Gracias a las velocidades de lectura y escritura ultraaltas que proporciona el protocolo PCIe 5.0, los SSD actuales basados en 5.0 tienen problemas de disipación de calor. Las pruebas han demostrado que cuando la temperatura del SSD alcanza los 80 grados centígrados, puede provocar una desaceleración. Por lo tanto, si desea utilizar el SSD de manera estable, es una buena opción combinarlo con un buen radiador.
Generalmente, los radiadores SSD NVMe son pegatinas de disipación de calor con como máximo aletas agregadas. Sin embargo, MSI lanzó recientemente la serie SSD MSISpatium M570 ProFrozr PCIe5.0, que viene con un enorme radiador pasivo similar a un radiador de torre, excepto que no viene con ventilador.

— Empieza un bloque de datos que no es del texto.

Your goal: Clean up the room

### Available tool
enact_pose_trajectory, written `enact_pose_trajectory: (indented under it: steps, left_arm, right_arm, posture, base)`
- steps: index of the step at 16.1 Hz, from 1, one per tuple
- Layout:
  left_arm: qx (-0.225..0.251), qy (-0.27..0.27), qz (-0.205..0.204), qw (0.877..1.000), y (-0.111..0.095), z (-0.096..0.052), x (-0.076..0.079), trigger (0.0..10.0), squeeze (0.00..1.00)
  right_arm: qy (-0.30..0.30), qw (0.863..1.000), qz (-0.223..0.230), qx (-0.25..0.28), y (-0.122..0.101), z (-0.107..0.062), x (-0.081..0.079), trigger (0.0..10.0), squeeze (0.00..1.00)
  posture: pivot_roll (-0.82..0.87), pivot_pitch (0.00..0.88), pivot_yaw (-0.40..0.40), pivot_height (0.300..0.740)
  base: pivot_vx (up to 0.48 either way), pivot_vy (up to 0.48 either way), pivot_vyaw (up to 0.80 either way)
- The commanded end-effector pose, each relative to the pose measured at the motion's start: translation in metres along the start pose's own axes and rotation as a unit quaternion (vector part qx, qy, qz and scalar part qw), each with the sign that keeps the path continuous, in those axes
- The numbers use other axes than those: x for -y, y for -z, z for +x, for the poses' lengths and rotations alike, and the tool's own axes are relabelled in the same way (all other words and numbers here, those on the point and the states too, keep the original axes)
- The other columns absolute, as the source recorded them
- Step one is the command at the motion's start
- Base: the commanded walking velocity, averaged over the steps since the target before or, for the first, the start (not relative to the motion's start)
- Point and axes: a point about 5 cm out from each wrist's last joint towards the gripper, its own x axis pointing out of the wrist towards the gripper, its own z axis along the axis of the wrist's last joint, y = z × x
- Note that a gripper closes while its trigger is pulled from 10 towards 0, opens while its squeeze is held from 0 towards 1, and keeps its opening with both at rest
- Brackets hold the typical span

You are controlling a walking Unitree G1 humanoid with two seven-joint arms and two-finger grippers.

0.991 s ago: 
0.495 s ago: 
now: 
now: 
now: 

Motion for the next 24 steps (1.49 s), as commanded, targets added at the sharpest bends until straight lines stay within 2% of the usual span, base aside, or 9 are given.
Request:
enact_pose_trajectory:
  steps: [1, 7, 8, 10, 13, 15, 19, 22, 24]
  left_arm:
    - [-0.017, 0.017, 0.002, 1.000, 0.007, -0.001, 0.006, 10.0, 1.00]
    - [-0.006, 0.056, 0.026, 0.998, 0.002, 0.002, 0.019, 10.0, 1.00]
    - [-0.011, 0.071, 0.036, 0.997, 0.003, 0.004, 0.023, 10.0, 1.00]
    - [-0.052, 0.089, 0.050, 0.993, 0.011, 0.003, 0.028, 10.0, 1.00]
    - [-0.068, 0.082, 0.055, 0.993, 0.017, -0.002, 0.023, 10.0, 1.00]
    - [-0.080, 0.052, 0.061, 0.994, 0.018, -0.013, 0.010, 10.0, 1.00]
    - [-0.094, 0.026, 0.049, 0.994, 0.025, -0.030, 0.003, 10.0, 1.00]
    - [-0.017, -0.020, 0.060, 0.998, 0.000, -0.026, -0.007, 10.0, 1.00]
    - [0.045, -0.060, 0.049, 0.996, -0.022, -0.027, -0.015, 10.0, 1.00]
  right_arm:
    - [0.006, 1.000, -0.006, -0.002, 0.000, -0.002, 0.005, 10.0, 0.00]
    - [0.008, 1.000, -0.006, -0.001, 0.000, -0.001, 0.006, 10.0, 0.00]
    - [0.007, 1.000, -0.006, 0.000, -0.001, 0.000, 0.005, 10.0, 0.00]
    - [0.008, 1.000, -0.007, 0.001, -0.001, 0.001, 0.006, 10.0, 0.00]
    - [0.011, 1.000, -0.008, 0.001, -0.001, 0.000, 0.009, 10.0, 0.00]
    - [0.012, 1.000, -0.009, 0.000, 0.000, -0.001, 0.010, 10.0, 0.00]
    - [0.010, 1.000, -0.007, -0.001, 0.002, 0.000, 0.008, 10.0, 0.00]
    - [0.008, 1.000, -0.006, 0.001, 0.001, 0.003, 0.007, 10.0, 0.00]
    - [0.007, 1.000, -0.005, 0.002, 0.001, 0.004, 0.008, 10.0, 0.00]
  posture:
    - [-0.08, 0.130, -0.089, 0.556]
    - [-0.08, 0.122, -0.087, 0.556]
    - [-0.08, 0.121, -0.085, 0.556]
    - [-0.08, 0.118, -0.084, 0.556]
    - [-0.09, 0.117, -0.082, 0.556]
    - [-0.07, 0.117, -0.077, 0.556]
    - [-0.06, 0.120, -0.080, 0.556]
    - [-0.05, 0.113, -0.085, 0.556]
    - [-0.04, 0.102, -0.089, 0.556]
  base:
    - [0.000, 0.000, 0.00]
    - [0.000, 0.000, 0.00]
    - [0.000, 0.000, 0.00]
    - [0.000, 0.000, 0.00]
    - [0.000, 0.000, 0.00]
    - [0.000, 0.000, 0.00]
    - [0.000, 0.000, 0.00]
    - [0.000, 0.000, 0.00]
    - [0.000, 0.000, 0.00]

Este radiador tiene 72 mm de alto y MSI dice que puede enfriar el SSD hasta 20 grados Celsius, manteniendo el SSD "frío" para un rendimiento óptimo.
MSI afirma que las velocidades máximas de lectura y escritura de este SSD son 12,4 GB/S y 11,8 GB/S respectivamente (usando el controlador Phison E26), por lo que necesita un radiador potente; de lo contrario, la temperatura debería superar fácilmente los 80 grados Celsius al leer y escribir a esta velocidad durante mucho tiempo.
Por supuesto, la exageración mencionada en el título de este artículo no es digna de MSI, sino del SSD actual. MSI no es el primero en equipar un radiador de torre similar, pero se estima que algunos fabricantes lanzarán pronto una versión con refrigeración activa, lo que implica añadir un ventilador. Quizás los SSD refrigerados por agua también se vuelvan populares pronto.